═════ DATA

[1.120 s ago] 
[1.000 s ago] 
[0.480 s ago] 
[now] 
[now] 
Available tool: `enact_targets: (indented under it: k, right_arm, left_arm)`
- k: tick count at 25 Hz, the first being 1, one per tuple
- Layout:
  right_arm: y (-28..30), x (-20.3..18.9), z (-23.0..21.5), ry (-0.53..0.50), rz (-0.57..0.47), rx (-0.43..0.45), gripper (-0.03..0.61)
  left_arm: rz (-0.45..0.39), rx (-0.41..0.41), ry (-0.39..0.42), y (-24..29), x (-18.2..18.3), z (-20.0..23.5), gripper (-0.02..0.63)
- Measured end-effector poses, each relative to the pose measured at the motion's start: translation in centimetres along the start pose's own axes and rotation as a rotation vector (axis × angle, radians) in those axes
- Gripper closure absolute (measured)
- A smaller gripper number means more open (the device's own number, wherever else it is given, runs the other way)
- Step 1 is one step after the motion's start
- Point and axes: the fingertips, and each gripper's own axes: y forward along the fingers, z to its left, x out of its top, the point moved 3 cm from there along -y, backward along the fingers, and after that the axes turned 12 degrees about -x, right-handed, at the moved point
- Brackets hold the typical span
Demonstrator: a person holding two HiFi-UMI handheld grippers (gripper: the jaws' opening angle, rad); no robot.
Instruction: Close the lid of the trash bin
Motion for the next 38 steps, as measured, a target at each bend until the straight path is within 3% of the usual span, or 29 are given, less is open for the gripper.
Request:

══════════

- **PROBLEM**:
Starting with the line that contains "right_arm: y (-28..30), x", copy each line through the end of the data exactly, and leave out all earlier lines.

- **RESULT OF THE TASK**:
  right_arm: y (-28..30), x (-20.3..18.9), z (-23.0..21.5), ry (-0.53..0.50), rz (-0.57..0.47), rx (-0.43..0.45), gripper (-0.03..0.61)
  left_arm: rz (-0.45..0.39), rx (-0.41..0.41), ry (-0.39..0.42), y (-24..29), x (-18.2..18.3), z (-20.0..23.5), gripper (-0.02..0.63)
- Measured end-effector poses, each relative to the pose measured at the motion's start: translation in centimetres along the start pose's own axes and rotation as a rotation vector (axis × angle, radians) in those axes
- Gripper closure absolute (measured)
- A smaller gripper number means more open (the device's own number, wherever else it is given, runs the other way)
- Step 1 is one step after the motion's start
- Point and axes: the fingertips, and each gripper's own axes: y forward along the fingers, z to its left, x out of its top, the point moved 3 cm from there along -y, backward along the fingers, and after that the axes turned 12 degrees about -x, right-handed, at the moved point
- Brackets hold the typical span
Demonstrator: a person holding two HiFi-UMI handheld grippers (gripper: the jaws' opening angle, rad); no robot.
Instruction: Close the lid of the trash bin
Motion for the next 38 steps, as measured, a target at each bend until the straight path is within 3% of the usual span, or 29 are given, less is open for the gripper.
Request:

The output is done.